**Work request**
Starting at the line that contains "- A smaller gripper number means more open", copy every line through the end of the listing below exactly, and copy nothing else.

**Recorded information**
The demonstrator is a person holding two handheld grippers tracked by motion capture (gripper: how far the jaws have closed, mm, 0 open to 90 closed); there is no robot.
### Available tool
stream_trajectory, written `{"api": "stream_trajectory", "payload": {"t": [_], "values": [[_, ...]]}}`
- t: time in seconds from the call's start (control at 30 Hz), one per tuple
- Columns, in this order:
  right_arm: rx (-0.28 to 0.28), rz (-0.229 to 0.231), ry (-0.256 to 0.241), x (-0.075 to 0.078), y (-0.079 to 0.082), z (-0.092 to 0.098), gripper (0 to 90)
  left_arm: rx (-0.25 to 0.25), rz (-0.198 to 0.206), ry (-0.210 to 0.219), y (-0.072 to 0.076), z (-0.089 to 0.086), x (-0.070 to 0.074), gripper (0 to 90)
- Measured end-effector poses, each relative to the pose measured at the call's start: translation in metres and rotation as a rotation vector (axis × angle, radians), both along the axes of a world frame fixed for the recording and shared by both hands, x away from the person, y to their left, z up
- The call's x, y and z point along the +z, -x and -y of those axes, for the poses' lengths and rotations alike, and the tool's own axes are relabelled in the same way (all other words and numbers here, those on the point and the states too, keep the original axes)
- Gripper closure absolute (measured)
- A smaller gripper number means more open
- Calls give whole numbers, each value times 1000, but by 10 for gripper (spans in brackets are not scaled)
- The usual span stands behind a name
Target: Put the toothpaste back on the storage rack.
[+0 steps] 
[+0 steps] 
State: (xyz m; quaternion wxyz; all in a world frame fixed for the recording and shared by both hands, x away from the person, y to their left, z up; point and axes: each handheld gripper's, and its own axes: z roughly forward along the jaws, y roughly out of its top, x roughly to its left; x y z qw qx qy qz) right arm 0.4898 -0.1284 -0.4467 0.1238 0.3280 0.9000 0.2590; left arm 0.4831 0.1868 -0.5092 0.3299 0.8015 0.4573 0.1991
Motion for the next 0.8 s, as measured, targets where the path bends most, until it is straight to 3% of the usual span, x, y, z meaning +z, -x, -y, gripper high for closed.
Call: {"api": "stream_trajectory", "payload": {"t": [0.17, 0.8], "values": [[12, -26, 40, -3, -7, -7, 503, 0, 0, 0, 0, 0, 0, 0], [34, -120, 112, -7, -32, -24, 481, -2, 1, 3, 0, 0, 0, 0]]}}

**Result below**
- A smaller gripper number means more open
- Calls give whole numbers, each value times 1000, but by 10 for gripper (spans in brackets are not scaled)
- The usual span stands behind a name
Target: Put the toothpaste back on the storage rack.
[+0 steps] 
[+0 steps] 
State: (xyz m; quaternion wxyz; all in a world frame fixed for the recording and shared by both hands, x away from the person, y to their left, z up; point and axes: each handheld gripper's, and its own axes: z roughly forward along the jaws, y roughly out of its top, x roughly to its left; x y z qw qx qy qz) right arm 0.4898 -0.1284 -0.4467 0.1238 0.3280 0.9000 0.2590; left arm 0.4831 0.1868 -0.5092 0.3299 0.8015 0.4573 0.1991
Motion for the next 0.8 s, as measured, targets where the path bends most, until it is straight to 3% of the usual span, x, y, z meaning +z, -x, -y, gripper high for closed.
Call: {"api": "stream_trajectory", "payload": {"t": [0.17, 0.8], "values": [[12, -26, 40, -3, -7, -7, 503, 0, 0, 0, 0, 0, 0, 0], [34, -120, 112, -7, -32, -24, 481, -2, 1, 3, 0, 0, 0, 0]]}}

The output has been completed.